Mesmo o clímax da obra, a batalha mais sangrenta e fatal, já contra servos de Saruman, e por isto a serviço de Mordor, é menos grandiosa, e não por isso menos épica, que os confrontos do Abismo de Helm e nos Campos de Pelennor. Ela se concentra numa floresta, entre poucos indivíduos à pé, num labirinto de árvores. É mais estratégica e dedálica do que o campo aberto natural de embates entre exércitos. É tudo mais pessoal, e por ser mais pessoal, mais sentido, o medo pela vida dos personagens e até o foco da ação, obviamente menos dependente de efeitos especiais. Mesmo tecnicamente há este benefício, o que naturaliza o evento, o deixando concreto. O ponto negativo, claro, é a falta de um discurso desses, risos.

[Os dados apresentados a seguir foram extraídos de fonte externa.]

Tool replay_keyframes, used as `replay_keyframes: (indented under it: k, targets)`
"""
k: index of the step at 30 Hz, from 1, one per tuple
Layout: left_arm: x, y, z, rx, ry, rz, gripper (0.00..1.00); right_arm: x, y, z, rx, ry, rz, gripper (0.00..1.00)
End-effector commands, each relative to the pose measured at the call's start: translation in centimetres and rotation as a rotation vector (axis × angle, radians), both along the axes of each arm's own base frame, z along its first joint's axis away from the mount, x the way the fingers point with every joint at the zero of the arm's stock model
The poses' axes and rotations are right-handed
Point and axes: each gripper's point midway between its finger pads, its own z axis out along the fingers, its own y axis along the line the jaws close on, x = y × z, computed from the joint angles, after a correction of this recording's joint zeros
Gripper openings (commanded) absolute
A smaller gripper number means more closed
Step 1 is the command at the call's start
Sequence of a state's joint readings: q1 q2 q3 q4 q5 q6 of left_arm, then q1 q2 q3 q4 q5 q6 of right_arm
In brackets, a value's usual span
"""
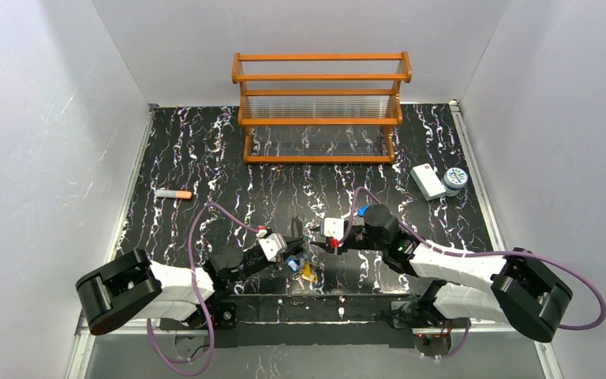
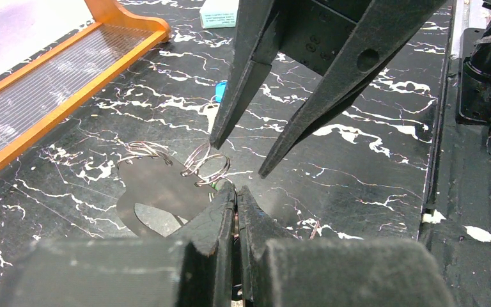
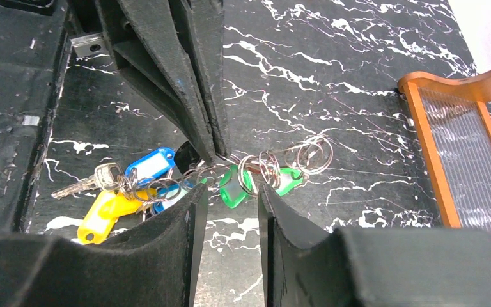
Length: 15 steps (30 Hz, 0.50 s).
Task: Put the keys on the keyring
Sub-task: Adjust the key on the keyring.
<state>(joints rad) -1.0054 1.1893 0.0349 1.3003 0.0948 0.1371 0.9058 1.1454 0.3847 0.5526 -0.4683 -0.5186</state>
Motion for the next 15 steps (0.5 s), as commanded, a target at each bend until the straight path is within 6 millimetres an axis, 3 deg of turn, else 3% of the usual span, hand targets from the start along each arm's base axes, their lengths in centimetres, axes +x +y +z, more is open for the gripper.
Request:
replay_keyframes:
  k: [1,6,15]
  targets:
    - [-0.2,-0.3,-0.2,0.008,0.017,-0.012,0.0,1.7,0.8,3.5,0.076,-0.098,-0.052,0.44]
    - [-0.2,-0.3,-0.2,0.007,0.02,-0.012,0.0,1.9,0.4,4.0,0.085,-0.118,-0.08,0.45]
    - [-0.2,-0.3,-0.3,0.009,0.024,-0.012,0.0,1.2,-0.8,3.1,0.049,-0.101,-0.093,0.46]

Você sai de filmes como Duas Torres e Retorno do Rei querendo montar num cavalo e sair bradando uma espada e discursando pelos asfaltos da cidade, mas Sociedade do Anel possui aquela alma mais verdejante que talvez precise de mais tempo e maturidade para ser bem contemplada. Todos os três filmes são muito emotivos, mas nenhum é tão contemplativo como a Sociedade, algo ressaltado pela própria trilha de Howard Shore, que apresenta temas mais simplórios e melancólicos na Sociedade, como Breaking of the Fellowship e os temas de deslumbramento em Valfenda e Lothlórien, pra mim a melhor trilha sonora já feita na sétima arte. São detalhes que trazem o minimalismo em meio à enormidade dramática que é O Senhor dos Anéis, um convite ao pensamento que enobrece ainda mais os momentos de ação justamente por ter nos permitido passagens de mais calmaria que exibem a beleza daqueles personagens e locais, e não somente a ruína humana e a malevolência de Sauron e seus vassalos.
No fim, é tudo uma questão de gosto. Mas a mim, é isso que o difere e destaca aos outros dois, ressalto, também excepcionais longas.